Certain times, Das said, women believe that they do what they want to do, but it is in reality what society wants them to do. Their minds is conditioned in such a way that they get confused about their own needs and desires.
“Sometimes we think we are deciding that this is my decision, it’s my body. I want to wear this or I want to wear that, I want to look like this or I want to look like that. Is it really my decision?” Das asked.
“Or is it being informed by all those images that are being bombarded that I need to be light-skinned, that I need to be thin, that my hair needs to be proper, that my waist needs to be of this size? Is it informed by that? So, it’s a long and meandering journey But yeah, there is no wrapping up really because it’s an ongoing journey that we all have,” Das added.
Later, Das also discussed about the positive changes that are happening in the film industry with more women directors and writers coming up and making their voices heard.
She concluded by saying: “After becoming a mother at 40, I was challenged with my own thoughts, thoughts of what I thought I knew, what I had thought I had internalised, and what I thought I was capable of. I started observing myself and other women around me much more and realised till we individually, in our own hearts, don’t really change, the collective and cumulative change is not going to happen as fast as we want it to.

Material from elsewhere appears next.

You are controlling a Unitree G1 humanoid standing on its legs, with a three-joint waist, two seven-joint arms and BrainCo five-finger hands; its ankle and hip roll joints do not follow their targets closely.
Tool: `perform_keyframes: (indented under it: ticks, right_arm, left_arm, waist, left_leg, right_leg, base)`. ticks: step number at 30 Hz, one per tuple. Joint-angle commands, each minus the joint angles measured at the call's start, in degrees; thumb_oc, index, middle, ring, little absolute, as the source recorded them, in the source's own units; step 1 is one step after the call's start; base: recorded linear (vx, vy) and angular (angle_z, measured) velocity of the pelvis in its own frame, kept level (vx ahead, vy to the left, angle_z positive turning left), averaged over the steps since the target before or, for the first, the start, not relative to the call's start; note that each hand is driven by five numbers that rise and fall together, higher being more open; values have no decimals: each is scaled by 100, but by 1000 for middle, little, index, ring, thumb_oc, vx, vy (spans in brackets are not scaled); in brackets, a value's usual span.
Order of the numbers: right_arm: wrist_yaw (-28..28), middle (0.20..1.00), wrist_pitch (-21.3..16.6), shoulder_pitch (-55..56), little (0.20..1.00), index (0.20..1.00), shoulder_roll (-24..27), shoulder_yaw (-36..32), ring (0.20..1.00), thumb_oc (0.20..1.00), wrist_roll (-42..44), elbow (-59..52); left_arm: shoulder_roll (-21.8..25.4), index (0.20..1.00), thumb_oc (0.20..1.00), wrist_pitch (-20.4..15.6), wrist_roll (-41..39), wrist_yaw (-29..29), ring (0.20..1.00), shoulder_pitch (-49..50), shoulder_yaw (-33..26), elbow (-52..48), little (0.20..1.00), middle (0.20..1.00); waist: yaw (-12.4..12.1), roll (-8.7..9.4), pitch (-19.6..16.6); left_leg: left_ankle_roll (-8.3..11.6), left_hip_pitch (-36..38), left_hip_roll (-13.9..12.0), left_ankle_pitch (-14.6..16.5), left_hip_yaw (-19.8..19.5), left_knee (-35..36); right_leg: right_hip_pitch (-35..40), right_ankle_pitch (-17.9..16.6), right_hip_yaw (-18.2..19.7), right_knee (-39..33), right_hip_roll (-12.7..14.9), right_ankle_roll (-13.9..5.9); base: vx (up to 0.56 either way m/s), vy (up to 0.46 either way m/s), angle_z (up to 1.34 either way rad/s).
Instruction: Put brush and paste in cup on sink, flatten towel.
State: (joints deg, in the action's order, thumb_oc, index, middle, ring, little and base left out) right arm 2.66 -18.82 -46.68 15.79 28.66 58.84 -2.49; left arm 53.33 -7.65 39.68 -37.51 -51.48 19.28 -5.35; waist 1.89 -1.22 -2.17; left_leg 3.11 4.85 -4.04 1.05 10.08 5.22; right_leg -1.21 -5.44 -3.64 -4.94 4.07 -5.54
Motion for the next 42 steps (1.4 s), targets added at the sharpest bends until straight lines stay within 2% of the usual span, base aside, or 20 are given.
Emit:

“We are here because we need to hasten that change because it is just taking too long, and many lives are perishing while we still think, feel and understand our own self-doubts and vulnerabilities.”
At the end, Anu Prasad, founder and and CEO, ILSS, flagged an important concern. She noted: “Women comprise 50 per cent f our population, so we should be having at least 50 per cent of the voice. In terms of numbers, we are a force. Yet, when we see that women have little representation in Parliament, in civil services, or in industry leadership roles.”
ILSS, or India Leaders for Social Sector, is a Delhi-based non-profit that works to strengthen the leadership talent pool in the social sector. Prior to setting up ILSS in 2017, Prasad was the founding Deputy Dean of the prestigious Young India Fellowship (YIF) and a founding member of Ashoka University, India’s first liberal arts university.